Thursday, April 1, 2010

What do you give a self-described "geek" for a birthday?

Writers' Almanac:


It's the birthday of Rachel Maddow, who began hosting her own political television show on a Monday night in September 2008 and a week later had the most-watched MSNBC show of the night, with more than 1.8 million viewers.
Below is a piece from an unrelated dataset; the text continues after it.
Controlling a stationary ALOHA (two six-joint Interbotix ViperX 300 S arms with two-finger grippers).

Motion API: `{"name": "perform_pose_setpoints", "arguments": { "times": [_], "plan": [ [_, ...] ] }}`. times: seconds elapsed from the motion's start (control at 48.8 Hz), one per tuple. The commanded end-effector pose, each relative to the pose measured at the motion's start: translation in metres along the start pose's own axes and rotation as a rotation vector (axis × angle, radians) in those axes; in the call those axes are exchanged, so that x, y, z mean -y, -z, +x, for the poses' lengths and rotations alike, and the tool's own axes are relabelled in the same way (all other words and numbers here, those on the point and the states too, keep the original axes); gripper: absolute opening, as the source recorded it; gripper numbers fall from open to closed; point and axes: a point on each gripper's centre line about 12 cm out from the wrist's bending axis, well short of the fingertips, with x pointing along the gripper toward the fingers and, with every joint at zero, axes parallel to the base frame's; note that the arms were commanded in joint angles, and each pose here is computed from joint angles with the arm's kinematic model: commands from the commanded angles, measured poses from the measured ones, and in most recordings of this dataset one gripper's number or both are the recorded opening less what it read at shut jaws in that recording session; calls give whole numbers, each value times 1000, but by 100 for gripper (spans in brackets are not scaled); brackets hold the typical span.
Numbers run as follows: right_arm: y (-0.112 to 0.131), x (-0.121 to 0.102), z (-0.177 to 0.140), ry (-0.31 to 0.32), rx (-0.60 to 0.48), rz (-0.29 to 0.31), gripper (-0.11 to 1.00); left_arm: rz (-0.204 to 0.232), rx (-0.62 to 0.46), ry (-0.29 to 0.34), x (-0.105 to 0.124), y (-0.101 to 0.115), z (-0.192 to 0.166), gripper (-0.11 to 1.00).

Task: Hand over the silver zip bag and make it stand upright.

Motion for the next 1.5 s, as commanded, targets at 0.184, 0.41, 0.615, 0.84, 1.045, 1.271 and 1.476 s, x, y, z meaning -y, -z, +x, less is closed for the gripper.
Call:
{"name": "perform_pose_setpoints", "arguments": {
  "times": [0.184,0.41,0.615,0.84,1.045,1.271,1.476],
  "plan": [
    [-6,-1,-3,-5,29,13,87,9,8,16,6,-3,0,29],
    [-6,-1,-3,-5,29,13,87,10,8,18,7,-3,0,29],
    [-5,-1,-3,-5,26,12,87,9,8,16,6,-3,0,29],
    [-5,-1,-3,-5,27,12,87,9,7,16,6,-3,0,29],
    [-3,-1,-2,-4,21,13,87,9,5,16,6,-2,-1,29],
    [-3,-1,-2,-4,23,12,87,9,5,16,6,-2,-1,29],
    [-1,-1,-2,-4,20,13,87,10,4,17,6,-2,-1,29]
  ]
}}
She doubled the audience for the station's 9 p.m. hour, and a large chunk of her viewers fall in the much-sought-after demographic of 25- to 54-year-olds.
She writes up essays of commentary for her nightly show, talks about news events that she feels haven't been covered enough (which she calls "Holy Mackerel" stories), announces a "cocktail moment" — a bit of trivia or witticism that can be used to impress friends — and does extensive reporting on the wars in Iraq and Afghanistan.
She went to Stanford, studied at Oxford as a Rhodes Scholar (the first openly gay Rhodes Scholar ever chosen), and while writing her graduate dissertation, entitled HIV/AIDS and Health Care Reform in British and American Prisons, she moved out to rural Massachusetts in the hopes of depriving herself of distractions and thereby forcing herself to sit down and write. She worked a number of odd jobs to survive, including, she lists, "waitress, bike messenger, bucket washer at a coffee-bean factory, yard help, landscaping laborer, and handyman." Before she appeared on MSNBC, she had her own very popular radio program, also called The Rachel Maddow Show. She still doesn't own a television.
She's at work on a book about the military and politics, and it's being edited by Rachel Klayman, who helped edit then-Senator Barack Obama's 2006 book, The Audacity of Hope.